I don’t have time to write it all up, and it wouldn’t fit comfortably in a single post anyway. But several questions have turned out to provide a lot of food for thought.
The topic first offered itself in connection with several bug reports against the grammar for regular expressions in XSD Part 2: Datatypes, and with the prospect of revising the grammar to resolve the issues. When revising a grammar, it would be really useful to be confident that the changes one is making change the parts of the language one wants to change, and leave the rest of the language untouched. In the extreme case, perhaps we don’t want to change the language at all, just to reformulate the grammar to be easier to follow or to provide semantics for. How can we be confident that the old grammar and the new one describe the same language?
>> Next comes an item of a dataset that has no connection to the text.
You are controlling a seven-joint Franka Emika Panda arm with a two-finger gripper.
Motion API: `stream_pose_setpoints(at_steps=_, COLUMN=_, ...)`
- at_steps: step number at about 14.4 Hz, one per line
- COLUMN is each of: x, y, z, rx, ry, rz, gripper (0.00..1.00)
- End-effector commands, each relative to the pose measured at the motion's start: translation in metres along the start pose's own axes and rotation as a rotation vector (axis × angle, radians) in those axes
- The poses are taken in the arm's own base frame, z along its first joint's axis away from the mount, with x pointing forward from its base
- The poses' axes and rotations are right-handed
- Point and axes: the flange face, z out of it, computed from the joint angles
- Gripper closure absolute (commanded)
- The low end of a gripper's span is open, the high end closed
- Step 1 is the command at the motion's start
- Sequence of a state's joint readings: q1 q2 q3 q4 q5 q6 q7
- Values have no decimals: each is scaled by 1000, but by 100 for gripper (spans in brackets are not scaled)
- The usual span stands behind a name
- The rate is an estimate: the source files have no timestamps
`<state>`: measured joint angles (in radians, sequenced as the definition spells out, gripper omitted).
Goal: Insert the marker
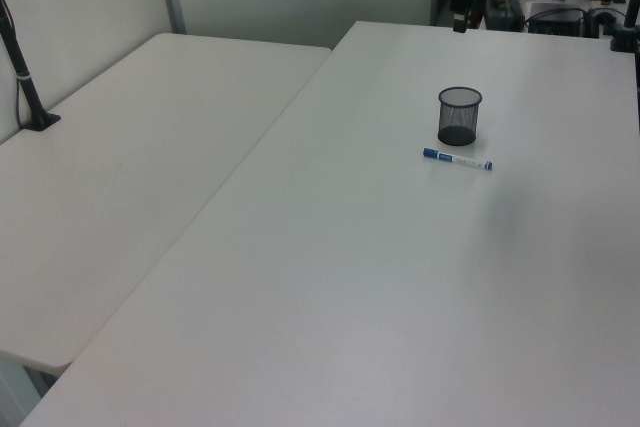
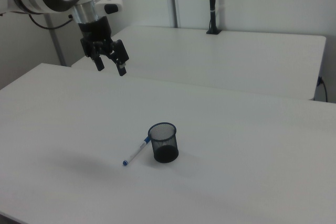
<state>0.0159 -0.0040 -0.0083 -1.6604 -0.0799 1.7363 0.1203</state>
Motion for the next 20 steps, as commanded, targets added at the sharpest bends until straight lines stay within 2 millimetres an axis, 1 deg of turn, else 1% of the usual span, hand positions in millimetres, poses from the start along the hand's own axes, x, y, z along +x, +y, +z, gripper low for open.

For regular languages, I believe the problem is fairly straightforward. You can calculate the minimal FSA for each language and check whether the two minimal FSAs are isomorphic. Or you can calculate both set differences (L1 – L2 and L2 – L1) and check that both of them are the empty set. And there are tools like Grail that can help you perform the check, although the notation Grail uses is just different enough from the notation XSD uses to make confusion and translation errors possible (but similar enough that you think it would be over-engineering to try to automate the translation).
Buyt for context-free languages, the situation is not so good. In principle, the equivalence of context-free languages is decidable, but I would have to spend time rereading Hopcroft and Ullman, or Grune and Jacobs, to figure out how to go about it. And I don’t know of any good grammar-analysis tools. (When I ask people, they say the closest thing they know of to a grammar analysis tool are the error messages from yacc and its ilk.) So even if one did buckle down and try to prove the original form of the grammar and the new form equivalent, the possibility of errors in the proof is quite real and it would be nice to have a convenient way of generating a thorough set of test cases.
I can think of two ways to generate test cases:
- Generation of random or pseudo-random strings; let’s call this Monte Carlo testing.
- Careful systematic creation of test cases. I.e., hard work, either in the manual construction of tests or in setting things up for automatic test generation.
Naturally my first thought was how to avoid hard work by generating useful test cases with minimal labor.
The bad news is that this only led to other questions, like “what do you mean by useful test cases?”
The obvious answer is that in the grammar comparison case, one wants to generate test cases which will expose differences in the languages defined by the two grammars, just as in the case of software one wants test cases which will expose errors in the program. The parallel suggests that one might learn something useful by attempting to apply general testing principles to grammars and to specifications based on grammars.
So I’ve been thinking about some questions which arise from that idea. In much of this I am guided by Glenford J. Myers, The art of software testing (New York: Wiley, 1979). If I had no other reasons for being grateful to Paul Cotton, his recommending Myers to me would still put me in his debt.
- For the various measures of test ‘coverage’ defined by Myers (statement coverage, decision coverage, condition coverage, decision/condition coverage, multiple condition coverage), what are the corresponding measures for grammars?
- If one generates random strings to use as test cases, how long does the string need to be in order to be useful? (For some meaning of “useful” — for example, in order to ensure that all parts of the grammar can be exercised.)
- How long can the strings get before they are clearly not testing anything that shorter strings haven’t already tested adequately (for some meaning of “adequate”)?
- From earlier experience generating random strings as test cases, I know that for pretty much any definition of “interesting test case”, the large majority of random test cases are not “interesting”. Is there a way to increase the likelihood of a test case being interesting? A way that doesn’t involve hard work, I mean.
- How good a job can we do at generating interesting test cases with only minimal understanding of the language, or with only minimal analysis of its grammar or FSA?
- What kinds of analysis offer the best bang for the buck in terms of improving our ability to generate test cases automatically?